Ukraine verlängert Hilfszahlungen für Binnenvertriebene um sechs Monate.

Ukraine verlängert Hilfszahlungen für Binnenvertriebene um sechs Monate
Ukraine verlängert Hilfszahlungen für Binnenvertriebene um sechs Monate

Finanzielle Unterstützung für Vertriebene wird fortgesetzt

Nach Angaben von TSN.ua: Die ukrainische Regierung hat die staatlichen Hilfsleistungen für Binnenvertriebene um weitere sechs Monate verlängert.
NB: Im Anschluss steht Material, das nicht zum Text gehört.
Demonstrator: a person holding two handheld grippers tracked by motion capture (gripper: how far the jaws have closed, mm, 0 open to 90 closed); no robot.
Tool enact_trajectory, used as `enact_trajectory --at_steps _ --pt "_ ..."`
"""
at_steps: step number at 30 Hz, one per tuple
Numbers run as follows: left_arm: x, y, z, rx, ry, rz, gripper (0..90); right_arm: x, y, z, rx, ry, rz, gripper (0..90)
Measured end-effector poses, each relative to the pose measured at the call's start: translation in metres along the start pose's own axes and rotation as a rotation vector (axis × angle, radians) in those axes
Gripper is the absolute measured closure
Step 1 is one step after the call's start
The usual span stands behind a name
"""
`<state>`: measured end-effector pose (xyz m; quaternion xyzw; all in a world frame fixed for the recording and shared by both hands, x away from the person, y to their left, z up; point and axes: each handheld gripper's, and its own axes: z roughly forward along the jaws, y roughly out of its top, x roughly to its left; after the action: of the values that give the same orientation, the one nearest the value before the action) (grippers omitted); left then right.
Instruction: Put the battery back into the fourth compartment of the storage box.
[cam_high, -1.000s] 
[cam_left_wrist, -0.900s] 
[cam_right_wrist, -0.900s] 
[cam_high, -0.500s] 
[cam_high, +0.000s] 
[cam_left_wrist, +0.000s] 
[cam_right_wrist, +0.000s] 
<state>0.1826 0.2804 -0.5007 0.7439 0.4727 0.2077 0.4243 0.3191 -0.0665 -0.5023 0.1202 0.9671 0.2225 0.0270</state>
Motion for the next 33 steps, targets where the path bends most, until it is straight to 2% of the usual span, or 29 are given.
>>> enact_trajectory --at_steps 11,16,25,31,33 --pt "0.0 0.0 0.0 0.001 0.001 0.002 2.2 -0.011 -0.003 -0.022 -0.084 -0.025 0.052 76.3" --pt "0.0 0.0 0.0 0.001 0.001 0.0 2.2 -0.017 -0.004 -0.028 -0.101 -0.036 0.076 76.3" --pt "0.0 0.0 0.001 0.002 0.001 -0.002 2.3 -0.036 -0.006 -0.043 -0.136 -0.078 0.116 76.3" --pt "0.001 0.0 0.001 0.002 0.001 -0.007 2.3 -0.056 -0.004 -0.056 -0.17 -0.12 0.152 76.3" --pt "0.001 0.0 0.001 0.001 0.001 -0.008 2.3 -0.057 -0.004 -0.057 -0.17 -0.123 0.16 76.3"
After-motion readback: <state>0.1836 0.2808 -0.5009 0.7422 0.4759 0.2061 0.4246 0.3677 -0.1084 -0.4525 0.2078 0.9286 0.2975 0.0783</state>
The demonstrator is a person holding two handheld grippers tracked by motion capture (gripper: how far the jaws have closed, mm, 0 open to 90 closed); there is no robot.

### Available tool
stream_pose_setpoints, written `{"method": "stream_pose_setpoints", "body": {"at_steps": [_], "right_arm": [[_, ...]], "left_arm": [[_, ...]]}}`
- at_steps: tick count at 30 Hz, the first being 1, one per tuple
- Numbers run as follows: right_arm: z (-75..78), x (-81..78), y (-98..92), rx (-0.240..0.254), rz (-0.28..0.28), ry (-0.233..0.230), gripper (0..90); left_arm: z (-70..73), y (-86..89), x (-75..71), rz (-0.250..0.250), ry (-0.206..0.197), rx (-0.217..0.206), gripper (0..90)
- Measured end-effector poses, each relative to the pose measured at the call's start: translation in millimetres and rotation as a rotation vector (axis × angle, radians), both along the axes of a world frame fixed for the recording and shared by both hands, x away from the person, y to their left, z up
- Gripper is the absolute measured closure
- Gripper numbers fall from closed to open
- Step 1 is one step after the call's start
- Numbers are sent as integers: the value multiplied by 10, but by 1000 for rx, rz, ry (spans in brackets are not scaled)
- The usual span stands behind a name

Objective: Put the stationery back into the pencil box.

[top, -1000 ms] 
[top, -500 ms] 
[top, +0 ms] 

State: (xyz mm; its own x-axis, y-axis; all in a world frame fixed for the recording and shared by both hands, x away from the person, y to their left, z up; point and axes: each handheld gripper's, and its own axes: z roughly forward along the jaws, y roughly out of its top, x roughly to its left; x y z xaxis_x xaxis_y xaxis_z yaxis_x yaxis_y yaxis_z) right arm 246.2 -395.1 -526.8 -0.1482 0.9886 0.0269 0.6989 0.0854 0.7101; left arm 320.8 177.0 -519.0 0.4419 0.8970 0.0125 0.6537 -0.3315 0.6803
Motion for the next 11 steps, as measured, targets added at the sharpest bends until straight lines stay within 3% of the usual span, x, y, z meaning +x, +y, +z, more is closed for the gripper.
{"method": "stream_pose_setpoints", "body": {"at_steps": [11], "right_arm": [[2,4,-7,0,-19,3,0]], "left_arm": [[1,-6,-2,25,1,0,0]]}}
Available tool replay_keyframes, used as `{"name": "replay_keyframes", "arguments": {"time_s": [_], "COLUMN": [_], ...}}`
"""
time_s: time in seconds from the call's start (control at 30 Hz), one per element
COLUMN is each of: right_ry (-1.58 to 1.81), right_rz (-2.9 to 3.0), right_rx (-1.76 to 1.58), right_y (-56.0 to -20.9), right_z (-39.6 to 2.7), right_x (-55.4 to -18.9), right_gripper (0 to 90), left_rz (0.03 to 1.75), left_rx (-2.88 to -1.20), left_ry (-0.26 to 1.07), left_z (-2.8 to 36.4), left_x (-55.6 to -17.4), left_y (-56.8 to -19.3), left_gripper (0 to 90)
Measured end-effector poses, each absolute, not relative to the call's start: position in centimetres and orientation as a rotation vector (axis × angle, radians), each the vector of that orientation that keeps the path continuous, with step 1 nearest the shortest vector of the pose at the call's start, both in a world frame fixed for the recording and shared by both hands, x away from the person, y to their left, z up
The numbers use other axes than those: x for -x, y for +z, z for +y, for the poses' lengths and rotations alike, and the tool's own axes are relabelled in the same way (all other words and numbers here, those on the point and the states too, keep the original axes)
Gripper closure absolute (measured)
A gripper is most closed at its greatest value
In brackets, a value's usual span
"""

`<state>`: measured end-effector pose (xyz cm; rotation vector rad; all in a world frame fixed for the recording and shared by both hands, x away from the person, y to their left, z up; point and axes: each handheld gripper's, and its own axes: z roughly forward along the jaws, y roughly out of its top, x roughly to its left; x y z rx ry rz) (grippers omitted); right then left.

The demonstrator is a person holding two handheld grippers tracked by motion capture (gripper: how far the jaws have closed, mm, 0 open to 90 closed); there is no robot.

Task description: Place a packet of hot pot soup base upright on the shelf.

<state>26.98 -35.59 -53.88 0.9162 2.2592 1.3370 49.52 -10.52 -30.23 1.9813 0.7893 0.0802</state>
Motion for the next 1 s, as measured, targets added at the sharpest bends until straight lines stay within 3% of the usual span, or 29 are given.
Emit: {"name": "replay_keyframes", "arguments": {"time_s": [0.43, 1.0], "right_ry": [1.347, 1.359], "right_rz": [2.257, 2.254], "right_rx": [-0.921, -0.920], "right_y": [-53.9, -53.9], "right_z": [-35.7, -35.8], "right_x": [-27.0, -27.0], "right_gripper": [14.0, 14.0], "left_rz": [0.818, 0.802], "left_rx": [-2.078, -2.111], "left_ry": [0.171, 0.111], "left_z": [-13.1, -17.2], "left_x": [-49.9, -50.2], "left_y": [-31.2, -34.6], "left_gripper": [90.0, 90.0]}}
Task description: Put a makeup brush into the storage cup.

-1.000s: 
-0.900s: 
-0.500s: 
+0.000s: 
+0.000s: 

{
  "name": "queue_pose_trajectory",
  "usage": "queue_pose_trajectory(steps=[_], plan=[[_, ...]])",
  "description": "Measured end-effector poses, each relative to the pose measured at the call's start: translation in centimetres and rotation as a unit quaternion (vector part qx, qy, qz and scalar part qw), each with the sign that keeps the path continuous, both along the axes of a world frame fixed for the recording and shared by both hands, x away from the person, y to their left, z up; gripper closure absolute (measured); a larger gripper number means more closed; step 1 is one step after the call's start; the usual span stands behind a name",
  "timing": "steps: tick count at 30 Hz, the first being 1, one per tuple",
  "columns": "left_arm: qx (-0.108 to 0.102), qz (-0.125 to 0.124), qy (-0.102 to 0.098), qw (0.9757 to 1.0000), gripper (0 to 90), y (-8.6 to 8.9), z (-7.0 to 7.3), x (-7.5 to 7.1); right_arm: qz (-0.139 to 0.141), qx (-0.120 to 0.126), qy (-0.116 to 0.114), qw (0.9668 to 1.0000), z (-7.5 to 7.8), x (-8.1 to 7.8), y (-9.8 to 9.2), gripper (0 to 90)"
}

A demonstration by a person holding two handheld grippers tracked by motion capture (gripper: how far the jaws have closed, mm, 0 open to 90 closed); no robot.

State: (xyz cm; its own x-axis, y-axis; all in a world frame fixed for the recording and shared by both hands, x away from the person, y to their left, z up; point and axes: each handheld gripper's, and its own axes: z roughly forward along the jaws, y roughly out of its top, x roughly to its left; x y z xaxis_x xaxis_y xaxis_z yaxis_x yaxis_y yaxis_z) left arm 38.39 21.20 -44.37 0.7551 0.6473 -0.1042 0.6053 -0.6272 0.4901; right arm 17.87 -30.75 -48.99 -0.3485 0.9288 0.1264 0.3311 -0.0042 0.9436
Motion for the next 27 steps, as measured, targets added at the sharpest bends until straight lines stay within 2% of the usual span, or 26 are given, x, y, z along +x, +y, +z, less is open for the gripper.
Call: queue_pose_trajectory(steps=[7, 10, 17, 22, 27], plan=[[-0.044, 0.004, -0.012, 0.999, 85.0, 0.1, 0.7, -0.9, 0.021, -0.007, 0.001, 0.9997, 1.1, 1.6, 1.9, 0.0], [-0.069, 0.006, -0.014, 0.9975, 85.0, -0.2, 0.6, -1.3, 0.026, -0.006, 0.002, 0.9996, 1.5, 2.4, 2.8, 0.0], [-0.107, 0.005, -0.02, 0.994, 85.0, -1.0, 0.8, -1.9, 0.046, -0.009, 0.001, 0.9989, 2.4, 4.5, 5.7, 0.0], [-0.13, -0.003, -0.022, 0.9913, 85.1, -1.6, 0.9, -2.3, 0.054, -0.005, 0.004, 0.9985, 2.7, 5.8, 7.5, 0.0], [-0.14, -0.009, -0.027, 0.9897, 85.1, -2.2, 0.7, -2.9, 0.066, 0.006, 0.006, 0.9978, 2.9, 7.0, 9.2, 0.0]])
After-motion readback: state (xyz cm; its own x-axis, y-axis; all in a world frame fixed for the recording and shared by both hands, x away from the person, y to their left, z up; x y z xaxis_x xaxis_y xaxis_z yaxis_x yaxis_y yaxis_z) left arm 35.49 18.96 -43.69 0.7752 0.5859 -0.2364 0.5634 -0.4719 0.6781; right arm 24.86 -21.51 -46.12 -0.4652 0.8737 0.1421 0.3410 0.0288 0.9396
Dieser Beschluss gilt unter der Voraussetzung, dass das durchschnittliche monatliche Pro-Kopf-Einkommen der Familie vier Existenzminima für Personen mit eingeschränkter Arbeitsfähigkeit nicht übersteigt. Die Zahlungen richten sich an Haushalte, die erstmals einen Antrag stellen, und stellen einen wichtigen Schritt zur Unterstützung der vom Krieg betroffenen Menschen dar. Diese Maßnahme soll eine kontinuierliche Grundversorgung in einer anhaltend schwierigen Lage sicherstellen.

Höhe der Leistungen und Voraussetzungen

Die Auszahlungen belaufen sich auf:

  • 3000 UAH für Kinder unter 18 Jahren und Menschen mit Behinderung;
  • 2000 UAH für Personen über 18 Jahre.

Um die finanzielle Unterstützung zu erhalten, muss eine offizielle Bescheinigung über den Status als Binnenvertriebener vorgelegt und ein entsprechender Antrag eingereicht werden. Die monatliche Zahlung wird an ein Familienmitglied ausgezahlt und soll in dieser fordernden Zeit eine zusätzliche finanzielle Stütze bieten.

Von besonderer Bedeutung ist eine weitere Neuregelung: Ab dem 1. Januar 2026 werden Vergünstigungen bei den Nebenkosten nur noch solchen Haushalten gewährt, deren durchschnittliches Pro-Kopf-Einkommen 4660 UAH nicht übersteigt. Diese Änderung unterstreicht die zunehmende Konditionierung sozialer Leistungen an finanzielle Kriterien.

Die Verlängerung der Hilfszahlungen ist ein entscheidender Schritt zum Schutz vulnerabler Bevölkerungsgruppen, die aufgrund des Krieges in eine prekäre finanzielle Lage geraten sind. Durch die Festlegung klarer Einkommensgrenzen sollen die staatlichen Ressourcen gezielt denen zugutekommen, die sie am dringendsten benötigen. Die anstehenden Änderungen bei den Wohnkostenzuschüssen zeigen zudem, wie sich die Sozialpolitik an die veränderten wirtschaftlichen Rahmenbedingungen anpasst.